EKBIS.CO, BOGOR -- Selama ini, orang selalu ribut bagaimana agar penangkapan ikan dapat berkelanjutan. Juga bagaimana agar sektor perikanan dapat digunakan menjadi sumber pertumbuhan ekonomi Indonesia. Menurut Guru Besar Tetap Fakultas Perikanan dan Ilmu Kelautan, IPB, Domu Simbolon, dalam realitas yang ada saat ini sangat ironis. Bahwa potensi sumber daya ikan (SDI) yang katanya sangat melimpah, belum bisa dimanfaatkan, khususnya sebagai peluang bisnis.

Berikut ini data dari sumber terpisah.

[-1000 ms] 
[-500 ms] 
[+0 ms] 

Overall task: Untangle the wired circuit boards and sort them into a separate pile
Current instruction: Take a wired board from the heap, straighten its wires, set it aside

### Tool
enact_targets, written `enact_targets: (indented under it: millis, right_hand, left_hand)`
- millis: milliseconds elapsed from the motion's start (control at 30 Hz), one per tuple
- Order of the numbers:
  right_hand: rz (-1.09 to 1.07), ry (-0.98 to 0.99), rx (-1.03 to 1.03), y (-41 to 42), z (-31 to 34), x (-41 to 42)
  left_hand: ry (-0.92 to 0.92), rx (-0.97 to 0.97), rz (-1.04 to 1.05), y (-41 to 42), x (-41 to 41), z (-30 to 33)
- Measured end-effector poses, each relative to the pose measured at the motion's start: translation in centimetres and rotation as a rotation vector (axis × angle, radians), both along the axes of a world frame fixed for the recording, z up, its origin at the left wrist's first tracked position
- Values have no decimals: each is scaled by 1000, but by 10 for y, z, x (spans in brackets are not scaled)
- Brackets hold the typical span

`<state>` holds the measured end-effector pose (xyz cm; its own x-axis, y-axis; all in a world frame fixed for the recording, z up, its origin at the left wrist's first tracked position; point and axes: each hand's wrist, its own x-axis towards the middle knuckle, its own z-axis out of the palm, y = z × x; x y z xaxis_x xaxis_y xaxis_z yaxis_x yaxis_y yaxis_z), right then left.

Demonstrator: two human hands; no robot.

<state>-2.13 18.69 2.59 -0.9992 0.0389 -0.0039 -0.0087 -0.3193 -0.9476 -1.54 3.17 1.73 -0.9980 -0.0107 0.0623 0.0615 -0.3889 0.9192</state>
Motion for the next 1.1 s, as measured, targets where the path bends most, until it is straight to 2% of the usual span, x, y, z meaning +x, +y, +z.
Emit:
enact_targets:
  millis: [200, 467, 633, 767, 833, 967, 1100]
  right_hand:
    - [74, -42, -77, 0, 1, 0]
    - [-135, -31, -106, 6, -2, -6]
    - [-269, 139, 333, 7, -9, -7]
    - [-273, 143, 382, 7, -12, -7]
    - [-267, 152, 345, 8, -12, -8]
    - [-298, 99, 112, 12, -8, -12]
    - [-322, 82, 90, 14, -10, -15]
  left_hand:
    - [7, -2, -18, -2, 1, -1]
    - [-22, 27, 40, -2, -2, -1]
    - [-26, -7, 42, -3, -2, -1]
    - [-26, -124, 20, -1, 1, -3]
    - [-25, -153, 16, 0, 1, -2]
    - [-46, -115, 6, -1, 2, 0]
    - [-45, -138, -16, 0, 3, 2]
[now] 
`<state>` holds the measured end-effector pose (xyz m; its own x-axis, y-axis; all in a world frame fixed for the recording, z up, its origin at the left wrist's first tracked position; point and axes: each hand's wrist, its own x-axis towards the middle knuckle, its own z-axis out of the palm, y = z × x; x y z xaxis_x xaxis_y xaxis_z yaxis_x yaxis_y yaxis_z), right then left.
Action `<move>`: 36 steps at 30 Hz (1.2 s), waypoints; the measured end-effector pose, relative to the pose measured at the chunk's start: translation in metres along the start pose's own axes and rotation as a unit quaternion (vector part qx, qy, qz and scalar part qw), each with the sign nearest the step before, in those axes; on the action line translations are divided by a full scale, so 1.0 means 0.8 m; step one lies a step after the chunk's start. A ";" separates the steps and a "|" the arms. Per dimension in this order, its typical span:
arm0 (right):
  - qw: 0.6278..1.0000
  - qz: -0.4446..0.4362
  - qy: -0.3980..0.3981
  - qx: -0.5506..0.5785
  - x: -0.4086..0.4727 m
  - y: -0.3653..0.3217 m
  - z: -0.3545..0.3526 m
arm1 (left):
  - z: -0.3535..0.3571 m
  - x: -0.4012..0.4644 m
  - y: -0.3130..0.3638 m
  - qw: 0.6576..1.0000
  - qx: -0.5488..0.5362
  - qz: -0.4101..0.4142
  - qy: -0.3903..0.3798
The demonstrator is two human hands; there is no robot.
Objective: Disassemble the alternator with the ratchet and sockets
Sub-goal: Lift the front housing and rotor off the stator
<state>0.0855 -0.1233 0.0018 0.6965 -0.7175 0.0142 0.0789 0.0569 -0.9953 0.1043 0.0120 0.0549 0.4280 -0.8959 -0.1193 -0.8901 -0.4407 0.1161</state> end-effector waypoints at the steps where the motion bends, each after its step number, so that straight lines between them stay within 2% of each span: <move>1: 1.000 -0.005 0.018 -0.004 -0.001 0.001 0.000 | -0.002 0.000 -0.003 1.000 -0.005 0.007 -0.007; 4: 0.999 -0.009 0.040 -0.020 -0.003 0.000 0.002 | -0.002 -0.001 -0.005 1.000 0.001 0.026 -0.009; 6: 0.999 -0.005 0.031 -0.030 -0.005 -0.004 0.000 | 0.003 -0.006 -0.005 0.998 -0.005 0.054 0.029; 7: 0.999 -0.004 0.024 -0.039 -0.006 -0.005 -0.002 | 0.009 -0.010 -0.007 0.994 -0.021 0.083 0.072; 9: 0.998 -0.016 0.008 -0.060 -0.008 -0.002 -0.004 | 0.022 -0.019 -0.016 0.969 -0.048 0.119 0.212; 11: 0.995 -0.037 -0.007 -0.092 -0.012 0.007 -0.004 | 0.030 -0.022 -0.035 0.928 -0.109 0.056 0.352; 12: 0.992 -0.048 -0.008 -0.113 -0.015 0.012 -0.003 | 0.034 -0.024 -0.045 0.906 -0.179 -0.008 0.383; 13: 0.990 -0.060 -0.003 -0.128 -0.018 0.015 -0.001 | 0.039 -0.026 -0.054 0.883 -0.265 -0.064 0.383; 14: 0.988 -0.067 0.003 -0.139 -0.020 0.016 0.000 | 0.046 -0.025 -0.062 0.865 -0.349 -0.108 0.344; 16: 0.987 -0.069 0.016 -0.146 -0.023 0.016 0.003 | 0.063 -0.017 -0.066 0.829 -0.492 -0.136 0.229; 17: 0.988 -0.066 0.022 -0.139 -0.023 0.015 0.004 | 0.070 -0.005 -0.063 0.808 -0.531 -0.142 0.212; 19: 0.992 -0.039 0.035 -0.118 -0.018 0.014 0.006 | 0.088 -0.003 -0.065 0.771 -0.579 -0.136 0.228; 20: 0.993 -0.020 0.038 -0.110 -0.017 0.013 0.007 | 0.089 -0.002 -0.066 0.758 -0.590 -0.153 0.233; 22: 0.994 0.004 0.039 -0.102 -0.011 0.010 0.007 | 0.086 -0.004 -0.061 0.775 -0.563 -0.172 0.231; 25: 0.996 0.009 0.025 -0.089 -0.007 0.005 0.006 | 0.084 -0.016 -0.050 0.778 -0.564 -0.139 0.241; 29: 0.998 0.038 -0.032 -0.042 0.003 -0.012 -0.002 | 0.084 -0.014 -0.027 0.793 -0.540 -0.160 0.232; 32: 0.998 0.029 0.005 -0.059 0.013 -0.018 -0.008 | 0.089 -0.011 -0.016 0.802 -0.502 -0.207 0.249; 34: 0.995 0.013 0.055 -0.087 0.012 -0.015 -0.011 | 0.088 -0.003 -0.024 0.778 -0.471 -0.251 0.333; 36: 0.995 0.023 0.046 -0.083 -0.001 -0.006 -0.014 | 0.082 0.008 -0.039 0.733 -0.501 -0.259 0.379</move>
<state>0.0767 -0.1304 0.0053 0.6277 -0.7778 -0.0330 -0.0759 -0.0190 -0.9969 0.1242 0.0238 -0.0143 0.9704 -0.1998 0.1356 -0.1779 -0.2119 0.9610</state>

"Perairan kita luas tapi kenapa belum bisa bisnis. Tingkat kesejahteraan nelayan juga masih memperihatinkan. Disebabkan sistem bagi hasil nelayan dengan pemilik armada, usaha penangkapan belum efisien (sistem berburu), hanya mencari dan mencari, serta konsumsi bahan bakar tinggi, hasil penangkapan tidak pasti, produktivitas rendah," kata Domu, Kamis (19/1).
Luas wilayah laut Indonesia yang diperkirakan 5,8 juta kilometer persegi atau mencapai dua kali luas wilayah daratan, menurut dia, mengandung SDI melimpah. Menurut Profesor Domu, ada beragam faktor yang menyebabkan sudah banyak perairan terdegradasi.
Selama ini, dia mengatakan nelayan hanya mengandalkan tanda-tanda alam. Seperti beriak air dan atau adanya burung. Daerah penangkapan ikan, selama ini juga menurutnya belum dijamah, masih didiamkan dan atau belum dikelola dengan baik.
Paradigma salah kaprah selama ini juga, menurutnya, yaitu tidak diperhatikannya sejumlah faktor. Seperti ikan layak tangkap, perairan cocok, dan teknologi berikut jumlah alat yang tidak optimum. "Contoh, teknologi penangkapan dan terbaik itu huhate dan perlu dikendalikan jumlahnya. Misalnya optimal 47 unit, contohya di Sorong (Papua)," kata dia.
Dia juga mengingatkan terkait waktu atau periode potensial penangkapan ikan. Seperti SDI di Pelabuhan Ratu, Sukabumi, Jawa Barat, yang biasanya melimpah pada Agustus dan september, namun Oktober menghilang dikarenakan migrasi. Seperti ikan madidihang di Mentawai, Kepulauan Riau juga besar pada bulan April dan Juni. Begitu juga ikan lemuru di Selat Bali yang melimpah pada Mei sampai Juli. Selain periode, nelayan juga perlu memerhatikan zona potemsial.
"Penangkapan ikan tongkol di Pelabuhan Ratu, 73 persen illegal size, di Binuangeun, Garut juga 65 persen tidak memerhatikan unsur ikan layak tangkap," jelasnya.
Pada intinya, Domu mengatakan faktor yang mesti menjadi paradigma baru dalam penangkapan ikan, adalah perhatikan kuota jumlah dan ukuran ikan yang boleh ditangkap. Begitu juga inovasi teknologi yang selektif, insentif harga terhadap ikan legal size, serta perhatikan zonasi berikut jumlah armada penangkap yang optimum.